## [WORK TO BE COMPLETED]
Transcribe, exactly as they appear, only the lines from the one holding "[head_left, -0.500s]" through the end of the entries below.

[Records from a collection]

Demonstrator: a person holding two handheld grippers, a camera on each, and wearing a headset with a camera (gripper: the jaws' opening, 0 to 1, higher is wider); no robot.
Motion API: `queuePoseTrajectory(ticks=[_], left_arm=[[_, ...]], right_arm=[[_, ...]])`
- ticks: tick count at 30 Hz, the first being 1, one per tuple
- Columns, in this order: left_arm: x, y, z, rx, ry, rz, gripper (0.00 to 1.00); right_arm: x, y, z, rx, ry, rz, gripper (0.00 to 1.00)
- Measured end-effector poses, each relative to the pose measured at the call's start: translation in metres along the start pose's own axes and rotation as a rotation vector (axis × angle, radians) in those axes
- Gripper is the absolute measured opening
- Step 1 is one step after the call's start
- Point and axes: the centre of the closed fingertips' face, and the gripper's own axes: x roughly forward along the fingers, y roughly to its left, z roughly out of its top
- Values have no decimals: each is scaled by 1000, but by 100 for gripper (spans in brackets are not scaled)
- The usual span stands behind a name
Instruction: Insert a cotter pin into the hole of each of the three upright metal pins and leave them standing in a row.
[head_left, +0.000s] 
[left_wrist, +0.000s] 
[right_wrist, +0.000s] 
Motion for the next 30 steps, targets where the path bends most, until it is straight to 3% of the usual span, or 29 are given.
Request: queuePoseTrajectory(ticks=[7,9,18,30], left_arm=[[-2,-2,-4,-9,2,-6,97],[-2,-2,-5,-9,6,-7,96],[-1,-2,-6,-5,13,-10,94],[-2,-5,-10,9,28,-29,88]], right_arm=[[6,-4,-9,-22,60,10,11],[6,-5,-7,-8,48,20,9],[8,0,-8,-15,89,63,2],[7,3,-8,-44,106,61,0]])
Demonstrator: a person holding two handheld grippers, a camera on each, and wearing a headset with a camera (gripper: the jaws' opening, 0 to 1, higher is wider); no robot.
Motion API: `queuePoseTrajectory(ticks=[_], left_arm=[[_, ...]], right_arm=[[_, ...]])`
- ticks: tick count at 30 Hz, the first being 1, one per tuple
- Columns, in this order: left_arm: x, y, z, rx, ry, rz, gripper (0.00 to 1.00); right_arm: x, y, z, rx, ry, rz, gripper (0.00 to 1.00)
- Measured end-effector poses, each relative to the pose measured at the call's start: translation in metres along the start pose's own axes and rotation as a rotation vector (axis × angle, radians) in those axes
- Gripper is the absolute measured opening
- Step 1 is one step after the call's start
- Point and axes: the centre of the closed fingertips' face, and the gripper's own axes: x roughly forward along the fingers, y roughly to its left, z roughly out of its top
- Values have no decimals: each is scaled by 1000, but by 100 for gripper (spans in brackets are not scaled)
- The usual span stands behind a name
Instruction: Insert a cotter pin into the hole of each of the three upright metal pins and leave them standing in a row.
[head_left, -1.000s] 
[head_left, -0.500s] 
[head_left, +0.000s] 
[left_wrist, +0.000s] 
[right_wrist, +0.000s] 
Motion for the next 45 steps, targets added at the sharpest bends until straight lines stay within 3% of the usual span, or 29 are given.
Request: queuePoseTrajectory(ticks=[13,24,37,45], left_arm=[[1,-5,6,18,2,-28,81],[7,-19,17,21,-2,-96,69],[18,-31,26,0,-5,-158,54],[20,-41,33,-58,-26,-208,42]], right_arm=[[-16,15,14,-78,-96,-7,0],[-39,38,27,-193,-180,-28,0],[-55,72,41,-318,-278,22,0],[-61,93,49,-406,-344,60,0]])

## [REPLY]
[head_left, -0.500s] 
[head_left, +0.000s] 
[left_wrist, +0.000s] 
[right_wrist, +0.000s] 
Motion for the next 45 steps, targets added at the sharpest bends until straight lines stay within 3% of the usual span, or 29 are given.
Request: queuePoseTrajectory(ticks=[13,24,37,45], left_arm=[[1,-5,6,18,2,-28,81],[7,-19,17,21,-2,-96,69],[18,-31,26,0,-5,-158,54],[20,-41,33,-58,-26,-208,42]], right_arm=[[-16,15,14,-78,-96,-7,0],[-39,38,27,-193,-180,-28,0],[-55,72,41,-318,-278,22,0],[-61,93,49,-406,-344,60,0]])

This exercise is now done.